Mata Indonesia, Kulon Progo – Badan Kepegawaian dan Pengembangan Sumber Daya Manusia (BKPSDM) Kabupaten Kulon Progo tengah mengupayakan kenaikan gaji Pegawai Pemerintah dengan Perjanjian Kerja (PPPK) Paruh Waktu.
Langkah ini dilakukan karena masih terdapat pegawai yang menerima penghasilan di bawah Upah Minimum Provinsi (UMP) maupun Upah Minimum Kabupaten/Kota (UMK).
Saat ini, Pemerintah Kabupaten (Pemkab) Kulon Progo baru saja menetapkan 2.018 PPPK Paruh Waktu. Dari jumlah tersebut, kurang dari separuh pegawai diketahui belum memperoleh gaji sesuai standar minimum.
Kepala BKPSDM Kulon Progo, Sudarmanto, menjelaskan bahwa berdasarkan data internal, terdapat 1.009 PPPK Paruh Waktu yang menerima gaji di bawah Rp2,2 juta per bulan.
“Data kami menunjukkan masih ada 1.009 pegawai PPPK Paruh Waktu dengan gaji di bawah standar UMP dan UMK,” ujarnya Kamis 18 Desember 2025.
Menanggapi kondisi tersebut, BKPSDM berkomitmen untuk mendorong agar seluruh PPPK Paruh Waktu yang terdampak dapat menerima gaji sesuai ketentuan upah minimum.
Anggaran Gaji PPPK Paruh Waktu Naik di 2026
Rencana kenaikan gaji PPPK Paruh Waktu diproyeksikan mulai direalisasikan pada tahun 2026. Upaya ini dilakukan melalui penambahan anggaran belanja pegawai.

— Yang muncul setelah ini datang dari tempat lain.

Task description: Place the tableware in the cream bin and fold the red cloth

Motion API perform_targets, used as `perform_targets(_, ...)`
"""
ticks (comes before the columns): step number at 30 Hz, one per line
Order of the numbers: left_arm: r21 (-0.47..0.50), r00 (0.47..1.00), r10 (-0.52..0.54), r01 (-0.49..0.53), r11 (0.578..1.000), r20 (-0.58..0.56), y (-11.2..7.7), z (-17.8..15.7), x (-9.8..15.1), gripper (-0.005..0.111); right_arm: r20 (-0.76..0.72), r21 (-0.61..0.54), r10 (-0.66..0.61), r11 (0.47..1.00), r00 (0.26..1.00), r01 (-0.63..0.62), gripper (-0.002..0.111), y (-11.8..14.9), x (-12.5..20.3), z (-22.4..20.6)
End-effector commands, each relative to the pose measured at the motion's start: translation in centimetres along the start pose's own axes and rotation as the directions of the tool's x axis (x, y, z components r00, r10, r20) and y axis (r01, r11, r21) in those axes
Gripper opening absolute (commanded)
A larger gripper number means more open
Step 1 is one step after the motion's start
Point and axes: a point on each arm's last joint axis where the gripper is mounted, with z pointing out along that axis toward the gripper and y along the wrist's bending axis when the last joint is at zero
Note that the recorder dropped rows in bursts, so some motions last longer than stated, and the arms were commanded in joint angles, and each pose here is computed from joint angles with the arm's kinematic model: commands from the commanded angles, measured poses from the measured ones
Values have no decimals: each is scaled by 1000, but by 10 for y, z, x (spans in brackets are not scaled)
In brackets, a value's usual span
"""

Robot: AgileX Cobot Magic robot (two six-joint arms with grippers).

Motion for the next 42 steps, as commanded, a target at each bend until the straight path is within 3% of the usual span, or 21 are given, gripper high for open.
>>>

Pada 2026, anggaran diperkirakan meningkat menjadi Rp47 miliar, naik dari Rp45 miliar pada 2025.
“Tambahan sekitar Rp2 miliar itu kami fokuskan untuk PPPK Paruh Waktu yang gajinya masih di bawah UMP dan UMK,” jelas Sudarmanto.
Menariknya, skema penambahan anggaran tidak sepenuhnya bergantung pada APBD Kulon Progo. Sumber pembiayaan juga dapat berasal dari Badan Layanan Umum Daerah (BLUD) serta Biaya Operasional Sekolah (BOS).
Sebagian besar PPPK Paruh Waktu dengan gaji belum sesuai standar diketahui bekerja di lingkungan BLUD, khususnya di Rumah Sakit Umum Daerah (RSUD). Selain itu, sejumlah pegawai juga bertugas sebagai tenaga pendidik dan tenaga kependidikan di sekolah.
“Melalui kebijakan ini, kami ingin memastikan kesejahteraan PPPK Paruh Waktu di Kulon Progo benar-benar terjamin,” tegas Sudarmanto.
PPPK Paruh Waktu Akui Gaji Belum Berubah
Sementara itu, Hasna Khairunisa, salah satu pegawai honorer yang kini berstatus PPPK Paruh Waktu, mengungkapkan bahwa tidak ada perbedaan gaji antara sebelum dan sesudah pengangkatan.
Ia mengakui bahwa penghasilannya saat ini masih jauh di bawah standar UMP maupun UMK. Meski begitu, Hasna menilai status PPPK memberikan kepastian administrasi sebagai aparatur pemerintah.
“Setidaknya sekarang sudah memiliki Nomor Induk Pegawai (NIP), sehingga status kami jelas dan tercatat resmi,” ujarnya beberapa waktu lalu.
Hasna berharap ke depan tidak hanya ada kenaikan pendapatan, tetapi juga peluang untuk diangkat menjadi PPPK Penuh Waktu.